# [EXERCISE GOAL]
Each line from the one containing "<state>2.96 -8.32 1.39" through the final line below must be reproduced exactly, and no others.
▬▬▬▬▬▬
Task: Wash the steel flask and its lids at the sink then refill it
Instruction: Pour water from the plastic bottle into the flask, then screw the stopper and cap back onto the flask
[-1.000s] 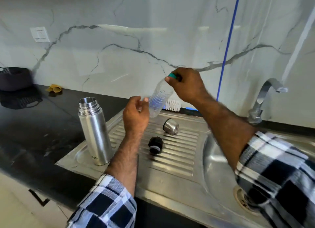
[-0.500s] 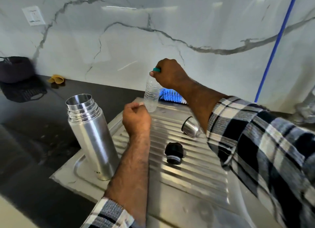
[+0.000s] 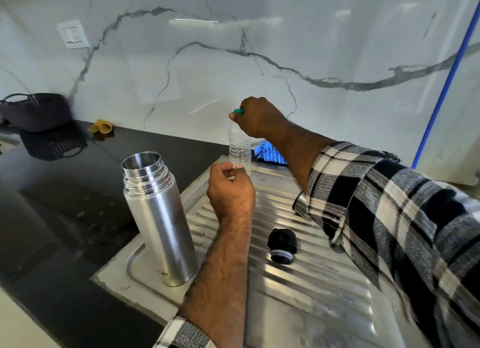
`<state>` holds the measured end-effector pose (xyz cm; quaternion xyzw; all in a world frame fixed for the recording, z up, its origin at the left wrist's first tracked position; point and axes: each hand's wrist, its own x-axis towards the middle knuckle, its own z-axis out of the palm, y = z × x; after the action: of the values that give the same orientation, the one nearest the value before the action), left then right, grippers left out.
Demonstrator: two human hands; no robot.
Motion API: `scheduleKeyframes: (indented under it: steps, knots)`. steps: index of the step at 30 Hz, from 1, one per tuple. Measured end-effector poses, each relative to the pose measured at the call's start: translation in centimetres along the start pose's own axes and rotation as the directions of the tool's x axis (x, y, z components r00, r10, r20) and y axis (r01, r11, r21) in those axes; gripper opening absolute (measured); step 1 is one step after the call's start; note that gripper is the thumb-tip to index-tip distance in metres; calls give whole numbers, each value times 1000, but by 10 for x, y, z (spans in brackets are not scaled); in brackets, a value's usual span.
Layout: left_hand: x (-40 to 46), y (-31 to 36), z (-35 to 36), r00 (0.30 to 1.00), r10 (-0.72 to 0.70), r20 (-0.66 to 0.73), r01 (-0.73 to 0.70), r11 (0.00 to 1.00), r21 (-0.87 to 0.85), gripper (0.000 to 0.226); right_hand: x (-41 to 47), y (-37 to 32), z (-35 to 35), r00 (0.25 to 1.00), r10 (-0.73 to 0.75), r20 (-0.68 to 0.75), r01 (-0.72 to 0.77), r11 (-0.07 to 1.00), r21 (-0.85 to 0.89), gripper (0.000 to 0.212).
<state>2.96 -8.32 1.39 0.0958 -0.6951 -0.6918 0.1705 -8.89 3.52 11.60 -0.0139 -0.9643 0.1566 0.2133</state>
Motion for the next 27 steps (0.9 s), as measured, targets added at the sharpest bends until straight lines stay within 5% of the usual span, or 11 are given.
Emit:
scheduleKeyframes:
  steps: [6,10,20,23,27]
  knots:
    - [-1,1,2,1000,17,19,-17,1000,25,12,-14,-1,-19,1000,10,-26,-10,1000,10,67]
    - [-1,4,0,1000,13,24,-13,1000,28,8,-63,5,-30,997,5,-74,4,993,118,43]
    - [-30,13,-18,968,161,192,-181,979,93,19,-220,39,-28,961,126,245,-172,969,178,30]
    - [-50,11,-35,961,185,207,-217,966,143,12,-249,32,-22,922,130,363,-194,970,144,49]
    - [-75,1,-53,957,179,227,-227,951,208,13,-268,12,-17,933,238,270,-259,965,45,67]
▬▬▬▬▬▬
# [FINISHED TASK]
<state>2.96 -8.32 1.39 0.0958 -0.6951 -0.6918 0.1705 -8.89 3.52 11.60 -0.0139 -0.9643 0.1566 0.2133</state>
Motion for the next 27 steps (0.9 s), as measured, targets added at the sharpest bends until straight lines stay within 5% of the usual span, or 11 are given.
Emit:
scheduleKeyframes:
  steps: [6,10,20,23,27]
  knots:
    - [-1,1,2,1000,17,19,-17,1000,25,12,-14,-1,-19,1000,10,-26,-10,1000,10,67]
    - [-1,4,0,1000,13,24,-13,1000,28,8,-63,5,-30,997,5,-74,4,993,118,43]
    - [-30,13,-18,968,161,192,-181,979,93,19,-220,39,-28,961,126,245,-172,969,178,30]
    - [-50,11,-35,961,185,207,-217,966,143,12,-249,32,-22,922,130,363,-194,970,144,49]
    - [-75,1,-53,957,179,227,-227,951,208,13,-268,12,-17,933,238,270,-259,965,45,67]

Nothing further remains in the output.